ABOUT THIS EXERCISE | The part below that opens with the line containing "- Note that" and closes with the line containing "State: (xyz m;" should be copied exactly, minus any pictures.

** DATA TO PROCESS follows **

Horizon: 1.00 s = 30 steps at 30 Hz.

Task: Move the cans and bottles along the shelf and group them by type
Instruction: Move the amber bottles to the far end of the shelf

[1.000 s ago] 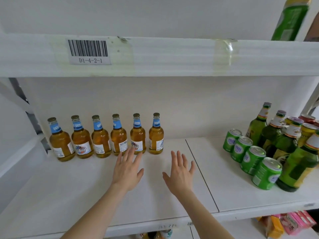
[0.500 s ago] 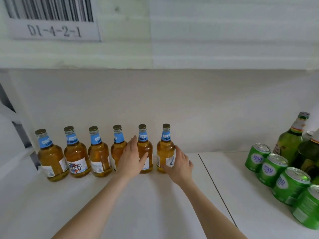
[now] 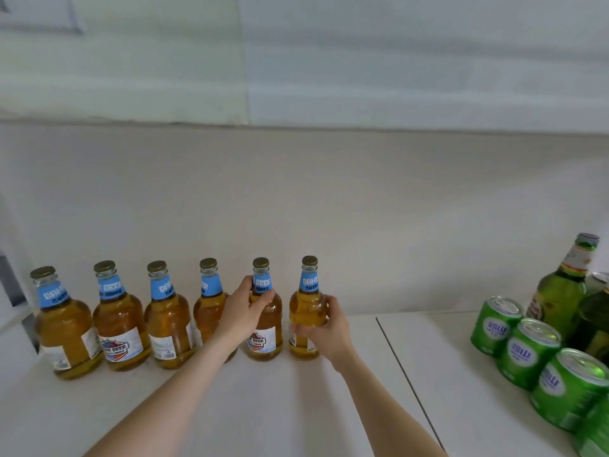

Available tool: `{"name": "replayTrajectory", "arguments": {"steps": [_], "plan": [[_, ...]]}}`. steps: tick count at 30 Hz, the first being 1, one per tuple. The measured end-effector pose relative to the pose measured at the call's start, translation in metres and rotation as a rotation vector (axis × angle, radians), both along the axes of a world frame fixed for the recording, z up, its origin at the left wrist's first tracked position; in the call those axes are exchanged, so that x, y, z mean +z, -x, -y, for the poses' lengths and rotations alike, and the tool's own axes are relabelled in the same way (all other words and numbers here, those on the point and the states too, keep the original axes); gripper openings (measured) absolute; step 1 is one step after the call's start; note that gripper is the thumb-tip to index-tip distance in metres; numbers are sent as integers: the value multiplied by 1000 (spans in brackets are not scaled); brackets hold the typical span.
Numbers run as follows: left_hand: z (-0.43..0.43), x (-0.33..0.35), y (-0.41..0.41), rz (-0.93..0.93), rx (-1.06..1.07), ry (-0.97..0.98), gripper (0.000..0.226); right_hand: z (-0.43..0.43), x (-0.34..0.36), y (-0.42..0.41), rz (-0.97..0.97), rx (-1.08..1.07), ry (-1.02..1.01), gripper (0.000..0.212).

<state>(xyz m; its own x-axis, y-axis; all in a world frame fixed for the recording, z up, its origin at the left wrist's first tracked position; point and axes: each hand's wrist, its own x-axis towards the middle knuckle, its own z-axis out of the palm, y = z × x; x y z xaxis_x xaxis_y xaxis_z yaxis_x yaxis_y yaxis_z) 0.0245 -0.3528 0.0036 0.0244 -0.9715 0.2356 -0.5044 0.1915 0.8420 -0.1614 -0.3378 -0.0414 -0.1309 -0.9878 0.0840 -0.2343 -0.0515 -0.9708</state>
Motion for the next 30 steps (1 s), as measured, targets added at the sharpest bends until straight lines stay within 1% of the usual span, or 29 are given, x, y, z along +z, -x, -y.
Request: {"name": "replayTrajectory", "arguments": {"steps": [7,12,14,19,24,30], "plan": [[-30,7,3,-17,-5,-15,44,-27,5,-1,130,-29,-57,83],[-58,12,3,-25,-13,-58,43,-55,6,3,247,-31,-131,74],[-70,13,1,-53,-8,-87,44,-70,9,6,273,-22,-158,69],[-105,11,-7,-112,-32,-155,50,-109,14,11,342,-10,-219,66],[-136,13,-14,-154,-43,-192,56,-147,22,13,387,-16,-223,59],[-171,14,-25,-299,-39,-201,51,-192,28,14,430,-48,-211,56]]}}
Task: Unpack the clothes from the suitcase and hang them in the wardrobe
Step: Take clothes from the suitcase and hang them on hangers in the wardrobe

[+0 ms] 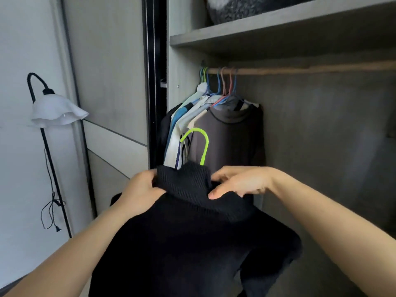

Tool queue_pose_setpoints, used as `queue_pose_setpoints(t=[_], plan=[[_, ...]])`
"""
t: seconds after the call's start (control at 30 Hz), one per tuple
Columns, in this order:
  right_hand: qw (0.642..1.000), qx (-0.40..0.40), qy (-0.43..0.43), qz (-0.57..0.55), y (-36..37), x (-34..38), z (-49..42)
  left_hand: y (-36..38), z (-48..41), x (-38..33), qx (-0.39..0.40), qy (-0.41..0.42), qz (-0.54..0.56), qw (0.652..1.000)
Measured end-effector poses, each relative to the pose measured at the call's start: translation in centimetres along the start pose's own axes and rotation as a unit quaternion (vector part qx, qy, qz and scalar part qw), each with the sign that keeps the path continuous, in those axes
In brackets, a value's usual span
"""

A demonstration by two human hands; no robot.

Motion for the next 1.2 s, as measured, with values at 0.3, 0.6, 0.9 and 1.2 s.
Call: queue_pose_setpoints(t=[0.3, 0.6, 0.9, 1.2], plan=[[0.988, -0.134, -0.006, -0.081, -4.7, -1.9, 2.7, 6.9, -4.6, -3.4, 0.125, -0.023, -0.007, 0.992], [0.785, -0.486, -0.206, -0.325, -17.8, 5.6, 11.9, 4.9, -13.8, -11.7, -0.011, 0.073, -0.173, 0.982], [0.771, -0.602, -0.142, -0.151, -21.3, 4.7, 9.9, 6.6, -20.9, -10.5, -0.035, 0.017, -0.283, 0.958], [0.780, -0.622, -0.062, 0.021, -28.9, 4.5, 3.6, 5.9, -22.8, -10.4, -0.120, 0.067, -0.267, 0.954]])
Point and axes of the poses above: each hand's wrist, its own z-axis away from the middle knuckle, its own y-axis out of the palm, x = y × z, the point moved 9 cm from there along -z, towards the middle knuckle, and after that the axes turned 11 degrees about -y, right-handed, at the moved point
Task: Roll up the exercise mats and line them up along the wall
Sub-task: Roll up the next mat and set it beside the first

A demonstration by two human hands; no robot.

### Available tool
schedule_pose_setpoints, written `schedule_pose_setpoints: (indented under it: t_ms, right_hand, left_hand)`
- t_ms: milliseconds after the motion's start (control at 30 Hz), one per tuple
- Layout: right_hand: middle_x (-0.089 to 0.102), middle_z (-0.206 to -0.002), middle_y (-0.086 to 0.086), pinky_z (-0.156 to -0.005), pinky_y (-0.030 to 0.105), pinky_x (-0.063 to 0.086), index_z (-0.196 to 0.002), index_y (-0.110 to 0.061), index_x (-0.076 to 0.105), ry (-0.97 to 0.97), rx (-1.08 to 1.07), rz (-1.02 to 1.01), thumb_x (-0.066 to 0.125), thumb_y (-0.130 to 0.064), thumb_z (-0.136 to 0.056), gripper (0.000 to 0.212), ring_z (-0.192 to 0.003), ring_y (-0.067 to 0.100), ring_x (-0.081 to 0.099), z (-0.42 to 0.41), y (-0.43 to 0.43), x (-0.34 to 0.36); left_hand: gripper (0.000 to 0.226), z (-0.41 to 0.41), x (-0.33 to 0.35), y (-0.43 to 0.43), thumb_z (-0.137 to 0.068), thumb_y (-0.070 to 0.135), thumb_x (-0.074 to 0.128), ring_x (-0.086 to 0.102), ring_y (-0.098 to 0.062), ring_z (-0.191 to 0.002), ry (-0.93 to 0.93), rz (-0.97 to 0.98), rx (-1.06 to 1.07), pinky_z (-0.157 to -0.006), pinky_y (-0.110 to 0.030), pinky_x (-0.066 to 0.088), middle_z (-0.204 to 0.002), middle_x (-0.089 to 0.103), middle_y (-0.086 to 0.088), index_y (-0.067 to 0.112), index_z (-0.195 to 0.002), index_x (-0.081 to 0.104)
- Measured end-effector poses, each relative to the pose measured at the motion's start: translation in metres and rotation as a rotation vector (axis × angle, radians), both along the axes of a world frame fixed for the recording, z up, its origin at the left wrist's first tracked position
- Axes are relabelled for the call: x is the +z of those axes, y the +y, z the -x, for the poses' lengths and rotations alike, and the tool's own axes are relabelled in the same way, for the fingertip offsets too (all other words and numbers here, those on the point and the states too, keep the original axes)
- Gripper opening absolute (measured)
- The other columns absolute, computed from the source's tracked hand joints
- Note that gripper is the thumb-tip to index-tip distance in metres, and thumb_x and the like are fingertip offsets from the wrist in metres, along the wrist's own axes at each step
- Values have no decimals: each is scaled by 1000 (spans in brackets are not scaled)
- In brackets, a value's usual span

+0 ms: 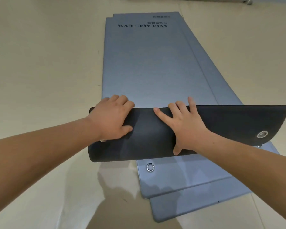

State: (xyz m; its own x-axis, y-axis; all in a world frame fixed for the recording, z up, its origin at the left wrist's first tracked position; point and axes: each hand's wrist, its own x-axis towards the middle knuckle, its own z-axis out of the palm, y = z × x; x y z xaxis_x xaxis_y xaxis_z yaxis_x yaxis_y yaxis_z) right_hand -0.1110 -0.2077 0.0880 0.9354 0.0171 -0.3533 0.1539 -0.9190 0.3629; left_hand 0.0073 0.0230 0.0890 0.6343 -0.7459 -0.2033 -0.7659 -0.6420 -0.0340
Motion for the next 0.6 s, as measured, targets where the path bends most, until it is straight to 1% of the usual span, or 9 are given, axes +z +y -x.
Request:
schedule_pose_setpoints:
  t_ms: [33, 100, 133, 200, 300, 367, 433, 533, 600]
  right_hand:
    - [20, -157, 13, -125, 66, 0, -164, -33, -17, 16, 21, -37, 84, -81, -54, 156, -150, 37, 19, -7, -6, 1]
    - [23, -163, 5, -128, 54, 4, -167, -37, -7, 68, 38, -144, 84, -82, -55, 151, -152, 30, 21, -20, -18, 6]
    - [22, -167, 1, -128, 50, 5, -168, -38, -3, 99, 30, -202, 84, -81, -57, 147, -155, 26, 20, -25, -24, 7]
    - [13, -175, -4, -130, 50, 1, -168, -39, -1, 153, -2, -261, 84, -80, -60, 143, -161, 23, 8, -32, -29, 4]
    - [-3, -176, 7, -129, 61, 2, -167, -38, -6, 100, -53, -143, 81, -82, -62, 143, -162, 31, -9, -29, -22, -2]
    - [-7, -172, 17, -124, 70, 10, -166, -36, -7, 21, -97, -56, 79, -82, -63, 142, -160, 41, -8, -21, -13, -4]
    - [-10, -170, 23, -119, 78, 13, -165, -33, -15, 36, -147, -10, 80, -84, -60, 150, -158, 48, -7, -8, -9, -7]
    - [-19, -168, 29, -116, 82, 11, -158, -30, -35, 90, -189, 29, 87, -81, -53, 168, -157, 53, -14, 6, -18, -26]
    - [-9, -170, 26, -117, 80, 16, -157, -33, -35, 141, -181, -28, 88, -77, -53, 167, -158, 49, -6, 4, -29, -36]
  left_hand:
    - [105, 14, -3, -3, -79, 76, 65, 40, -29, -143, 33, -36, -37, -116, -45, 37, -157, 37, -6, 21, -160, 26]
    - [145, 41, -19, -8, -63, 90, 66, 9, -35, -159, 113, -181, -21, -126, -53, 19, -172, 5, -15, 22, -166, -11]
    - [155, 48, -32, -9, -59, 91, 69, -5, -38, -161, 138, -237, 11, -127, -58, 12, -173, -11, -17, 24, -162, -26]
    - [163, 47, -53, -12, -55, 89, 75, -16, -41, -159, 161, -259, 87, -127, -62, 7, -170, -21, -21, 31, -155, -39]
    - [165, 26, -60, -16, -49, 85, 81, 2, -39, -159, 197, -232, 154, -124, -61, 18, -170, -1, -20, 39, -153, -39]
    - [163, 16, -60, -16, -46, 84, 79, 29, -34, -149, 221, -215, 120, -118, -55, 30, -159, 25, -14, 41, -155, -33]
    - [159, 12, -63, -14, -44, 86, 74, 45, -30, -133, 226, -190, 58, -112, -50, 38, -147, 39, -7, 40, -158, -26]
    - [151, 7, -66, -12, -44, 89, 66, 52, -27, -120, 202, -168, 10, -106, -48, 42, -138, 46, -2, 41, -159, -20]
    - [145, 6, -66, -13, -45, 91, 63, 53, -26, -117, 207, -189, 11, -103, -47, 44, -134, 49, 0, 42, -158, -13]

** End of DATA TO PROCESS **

OUTPUT OF THE EXERCISE |
- Note that gripper is the thumb-tip to index-tip distance in metres, and thumb_x and the like are fingertip offsets from the wrist in metres, along the wrist's own axes at each step
- Values have no decimals: each is scaled by 1000 (spans in brackets are not scaled)
- In brackets, a value's usual span

+0 ms: 

State: (xyz m; its own x-axis, y-axis; all in a world frame fixed for the recording, z up, its origin at the left wrist's first tracked position; point and axes: each hand's wrist, its own x-axis towards the middle knuckle, its own z-axis out of the palm, y = z × x; x y z xaxis_x xaxis_y xaxis_z yaxis_x yaxis_y yaxis_z) right_hand -0.1110 -0.2077 0.0880 0.9354 0.0171 -0.3533 0.1539 -0.9190 0.3629; left_hand 0.0073 0.0230 0.0890 0.6343 -0.7459 -0.2033 -0.7659 -0.6420 -0.0340

This exercise has been completed.